Hi Tristan

Thanks for your comments. Your main suggestion sounds good, but I don't follow all of
the logic.

For clarity, I'll call my existing approach to license checking an "external" approach, since it's an external script that isn't part of BuildStream itself, whereas your
proposal would be an "internal" approach.

The internal approach sounds like an excellent proposal, and as I understand it you're suggesting that both approaches have valid use cases, and both approaches should be developed. (With the external approach presumably being developed first, since the internal approach is currently blocked.) This makes sense, but if I understand you
correctly you're also saying:

1. The internal approach will implement blacklist processing.
2. ...and therefore the external approach shouldn't.

That's the part that confuses me. I don't understand how the one thing implies the other.

If only one of the approaches is worth using, then we should only develop that approach and not develop the other. But if both approaches are worth having, then we should develop both approaches properly. There's no reason to deliberately limit the functionality of one approach, by removing an obvious and reasonable feature.

Identifying blacklist violations does seem like an obvious feature for any license- checking approach. So far, most of the people I've spoken to about the external script seems to have assumed it will be used this way; to monitor which licenses apply to the code in their BuildStream project, and make sure that doesn't include any licenses that
ought to be avoided. That effectively means checking against a blacklist.

The external script produces two main summary outputs: a json output for machine processing, and an html output for human reading. The main use case I see for the human-readable output is for users to skim through it, looking for anything out of place or surprising.
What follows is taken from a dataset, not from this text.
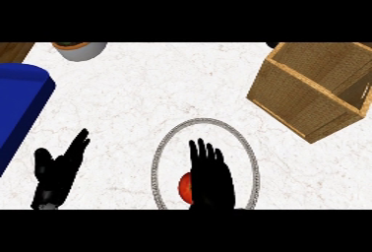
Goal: Pick the tomato from the placemat and place it in the basket
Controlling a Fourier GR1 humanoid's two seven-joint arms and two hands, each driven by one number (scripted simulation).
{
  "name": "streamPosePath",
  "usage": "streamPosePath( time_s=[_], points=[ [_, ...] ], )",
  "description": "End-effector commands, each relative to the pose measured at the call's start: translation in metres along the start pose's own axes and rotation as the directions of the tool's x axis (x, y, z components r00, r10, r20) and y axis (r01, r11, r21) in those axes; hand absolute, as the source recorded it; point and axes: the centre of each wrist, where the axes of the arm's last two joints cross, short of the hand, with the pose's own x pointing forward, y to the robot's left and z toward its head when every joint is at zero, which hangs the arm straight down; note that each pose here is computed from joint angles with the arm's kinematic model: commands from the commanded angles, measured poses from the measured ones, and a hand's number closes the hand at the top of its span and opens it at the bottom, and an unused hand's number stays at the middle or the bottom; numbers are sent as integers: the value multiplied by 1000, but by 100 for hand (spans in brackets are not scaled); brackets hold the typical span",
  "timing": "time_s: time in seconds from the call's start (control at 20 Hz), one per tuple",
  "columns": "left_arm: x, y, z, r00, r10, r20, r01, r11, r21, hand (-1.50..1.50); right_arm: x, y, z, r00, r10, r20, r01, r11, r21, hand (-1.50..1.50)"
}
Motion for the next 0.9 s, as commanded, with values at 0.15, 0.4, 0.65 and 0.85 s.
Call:
streamPosePath(
  time_s=[0.15,0.4,0.65,0.85],
  points=[
    [-35,-2,7,988,8,-156,-6,1000,13,0,5,0,-4,990,36,-138,-34,999,18,-150],
    [-34,-14,1,989,7,-151,-7,1000,-1,0,2,16,-5,991,25,-129,-24,1000,9,-150],
    [-27,-10,10,989,16,-147,-19,1000,-17,0,1,17,-19,991,52,-124,-50,999,21,150],
    [-28,-17,11,989,11,-150,-12,1000,-5,0,0,22,-15,983,157,-91,-160,987,-18,150]
  ],
)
This is a perfect place for blacklist processing: violations could be highlighted at the top of the page, where they would be visible in one glance.

Likewise, we're suggesting that the script should be used in CI for projects like freedesktop-sdk. If the script includes blacklist processing, then it can cause CI pipelines to fail when a violation is detected; that's a useful feature. Without blacklist processing, the script would just create output artifacts that people probably
won't remember to look at. I don't see what value that adds to CI.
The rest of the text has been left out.